*EXERCISE*: Where a line below holds the string "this", that line goes into the answer.

*STORED DATA*:
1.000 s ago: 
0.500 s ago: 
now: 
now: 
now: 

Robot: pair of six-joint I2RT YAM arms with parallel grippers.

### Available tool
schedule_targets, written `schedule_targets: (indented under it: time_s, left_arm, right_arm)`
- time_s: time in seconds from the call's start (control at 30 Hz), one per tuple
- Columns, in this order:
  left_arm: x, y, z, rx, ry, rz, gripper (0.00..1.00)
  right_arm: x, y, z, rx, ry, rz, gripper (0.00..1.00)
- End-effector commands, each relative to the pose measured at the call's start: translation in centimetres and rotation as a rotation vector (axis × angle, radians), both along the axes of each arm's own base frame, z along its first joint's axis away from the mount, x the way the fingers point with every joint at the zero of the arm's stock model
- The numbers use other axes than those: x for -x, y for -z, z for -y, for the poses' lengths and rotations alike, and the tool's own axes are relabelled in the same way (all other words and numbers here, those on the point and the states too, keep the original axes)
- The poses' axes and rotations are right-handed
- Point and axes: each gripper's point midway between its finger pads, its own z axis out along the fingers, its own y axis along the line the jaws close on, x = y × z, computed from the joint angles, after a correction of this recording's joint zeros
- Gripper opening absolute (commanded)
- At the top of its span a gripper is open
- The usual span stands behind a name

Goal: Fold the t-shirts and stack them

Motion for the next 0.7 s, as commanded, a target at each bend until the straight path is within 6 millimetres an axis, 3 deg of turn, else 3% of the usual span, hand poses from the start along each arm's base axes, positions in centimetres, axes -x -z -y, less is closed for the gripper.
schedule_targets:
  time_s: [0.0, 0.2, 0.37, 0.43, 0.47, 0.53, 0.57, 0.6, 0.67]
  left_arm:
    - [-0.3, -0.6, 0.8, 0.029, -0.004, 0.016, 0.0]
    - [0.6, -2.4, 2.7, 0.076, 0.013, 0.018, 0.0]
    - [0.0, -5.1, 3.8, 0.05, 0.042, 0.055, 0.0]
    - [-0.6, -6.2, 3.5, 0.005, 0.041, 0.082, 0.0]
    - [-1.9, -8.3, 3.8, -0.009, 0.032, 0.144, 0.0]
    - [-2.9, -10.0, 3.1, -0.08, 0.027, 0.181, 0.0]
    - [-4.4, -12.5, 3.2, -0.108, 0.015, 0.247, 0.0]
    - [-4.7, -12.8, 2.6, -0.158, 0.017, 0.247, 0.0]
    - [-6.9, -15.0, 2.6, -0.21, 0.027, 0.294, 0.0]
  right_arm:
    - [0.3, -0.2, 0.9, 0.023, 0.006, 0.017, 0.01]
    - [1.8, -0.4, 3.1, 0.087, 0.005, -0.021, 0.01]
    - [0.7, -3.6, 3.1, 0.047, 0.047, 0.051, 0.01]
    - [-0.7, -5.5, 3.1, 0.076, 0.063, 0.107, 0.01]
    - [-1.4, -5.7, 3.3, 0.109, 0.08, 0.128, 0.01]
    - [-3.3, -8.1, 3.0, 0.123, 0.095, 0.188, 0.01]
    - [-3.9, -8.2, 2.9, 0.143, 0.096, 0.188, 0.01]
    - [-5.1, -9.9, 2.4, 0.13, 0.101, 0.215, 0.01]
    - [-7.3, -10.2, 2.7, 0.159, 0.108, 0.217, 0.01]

*PROBLEM SOLUTION*:
- Columns, in this order:
- Point and axes: each gripper's point midway between its finger pads, its own z axis out along the fingers, its own y axis along the line the jaws close on, x = y × z, computed from the joint angles, after a correction of this recording's joint zeros

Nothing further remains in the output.